**Directions:**
Could you please output all of the data exactly, without the images?

+ + +

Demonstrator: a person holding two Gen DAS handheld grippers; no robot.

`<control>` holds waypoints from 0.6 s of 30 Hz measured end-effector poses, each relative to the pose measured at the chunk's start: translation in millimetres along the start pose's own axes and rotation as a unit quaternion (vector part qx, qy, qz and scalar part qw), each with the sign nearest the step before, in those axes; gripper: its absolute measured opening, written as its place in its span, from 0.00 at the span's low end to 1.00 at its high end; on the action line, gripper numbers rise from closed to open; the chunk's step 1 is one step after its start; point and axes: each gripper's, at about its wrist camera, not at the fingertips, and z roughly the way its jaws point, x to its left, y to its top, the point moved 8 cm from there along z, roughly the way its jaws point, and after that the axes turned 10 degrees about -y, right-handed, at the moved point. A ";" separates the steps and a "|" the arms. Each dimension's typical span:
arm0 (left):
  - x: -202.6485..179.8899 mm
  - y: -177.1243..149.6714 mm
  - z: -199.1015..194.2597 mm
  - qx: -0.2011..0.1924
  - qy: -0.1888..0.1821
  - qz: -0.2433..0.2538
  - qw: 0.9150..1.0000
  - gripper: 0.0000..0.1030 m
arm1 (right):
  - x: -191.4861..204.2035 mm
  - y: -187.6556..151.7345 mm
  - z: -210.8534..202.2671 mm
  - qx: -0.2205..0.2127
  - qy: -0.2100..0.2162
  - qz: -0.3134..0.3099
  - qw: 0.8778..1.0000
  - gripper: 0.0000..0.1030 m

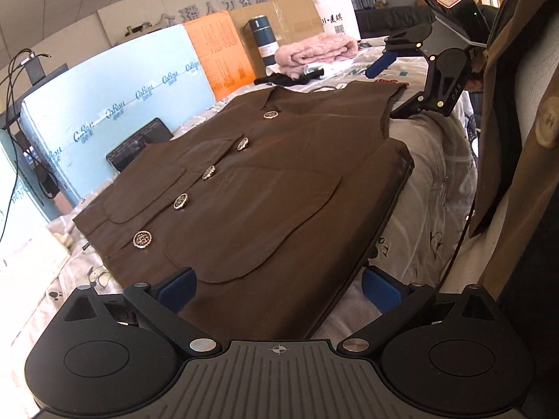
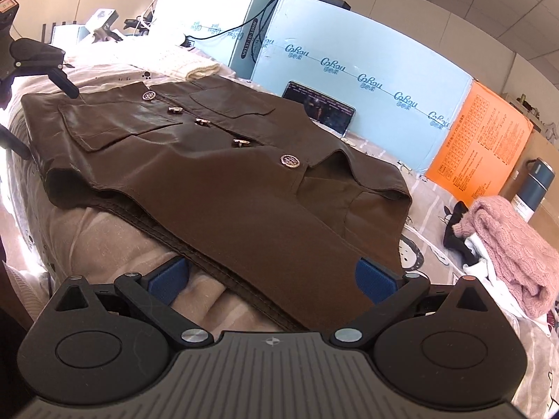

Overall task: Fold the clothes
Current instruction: 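Grasp the buttoned front edge with the left gripper while the right gripper grasps the shoulder, then lift and fold the jacket lengthwise over itself with both grippers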

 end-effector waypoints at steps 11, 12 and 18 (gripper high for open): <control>25.0 5.1 -7.5 -0.040 0.001 -0.050 0.998 0.77 | -19.3 10.8 23.2 -0.004 -0.022 0.038 0.999 0.98; 24.9 5.2 -6.6 -0.042 -0.006 -0.051 0.998 0.64 | -26.1 6.8 25.4 0.004 -0.033 0.046 0.998 0.98; 24.4 16.1 -7.4 -0.072 -0.022 -0.031 0.997 0.21 | -41.6 4.5 13.4 -0.027 -0.054 0.057 0.997 0.46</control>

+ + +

**Finished task:**
Demonstrator: a person holding two Gen DAS handheld grippers; no robot.

`<control>` holds waypoints from 0.6 s of 30 Hz measured end-effector poses, each relative to the pose measured at the chunk's start: translation in millimetres along the start pose's own axes and rotation as a unit quaternion (vector part qx, qy, qz and scalar part qw), each with the sign nearest the step before, in those axes; gripper: its absolute measured opening, written as its place in its span, from 0.00 at the span's low end to 1.00 at its high end; on the action line, gripper numbers rise from closed to open; the chunk's step 1 is one step after its start; point and axes: each gripper's, at about its wrist camera, not at the fingertips, and z roughly the way its jaws point, x to its left, y to its top, the point moved 8 cm from there along z, roughly the way its jaws point, and after that the axes turned 10 degrees about -y, right-handed, at the moved point. A ";" separates the steps and a "|" the arms. Each dimension's typical span:
arm0 (left):
  - x: -202.6485..179.8899 mm
  - y: -177.1243..149.6714 mm
  - z: -199.1015..194.2597 mm
  - qx: -0.2011..0.1924
  - qy: -0.1888..0.1821
  - qz: -0.2433..0.2538
  - qw: 0.9150..1.0000
  - gripper: 0.0000..0.1030 m
arm1 (right):
  - x: -191.4861..204.2035 mm
  - y: -187.6556..151.7345 mm
  - z: -210.8534..202.2671 mm
  - qx: -0.2205..0.2127
  - qy: -0.2100..0.2162
  - qz: -0.3134..0.3099
  - qw: 0.8778..1.0000
  - gripper: 0.0000..0.1030 m


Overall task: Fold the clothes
Current instruction: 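Grasp the buttoned front edge with the left gripper while the right gripper grasps the shoulder, then lift and fold the jacket lengthwise over itself with both grippers
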
 end-effector waypoints at steps 11, 12 and 18 (gripper high for open): <control>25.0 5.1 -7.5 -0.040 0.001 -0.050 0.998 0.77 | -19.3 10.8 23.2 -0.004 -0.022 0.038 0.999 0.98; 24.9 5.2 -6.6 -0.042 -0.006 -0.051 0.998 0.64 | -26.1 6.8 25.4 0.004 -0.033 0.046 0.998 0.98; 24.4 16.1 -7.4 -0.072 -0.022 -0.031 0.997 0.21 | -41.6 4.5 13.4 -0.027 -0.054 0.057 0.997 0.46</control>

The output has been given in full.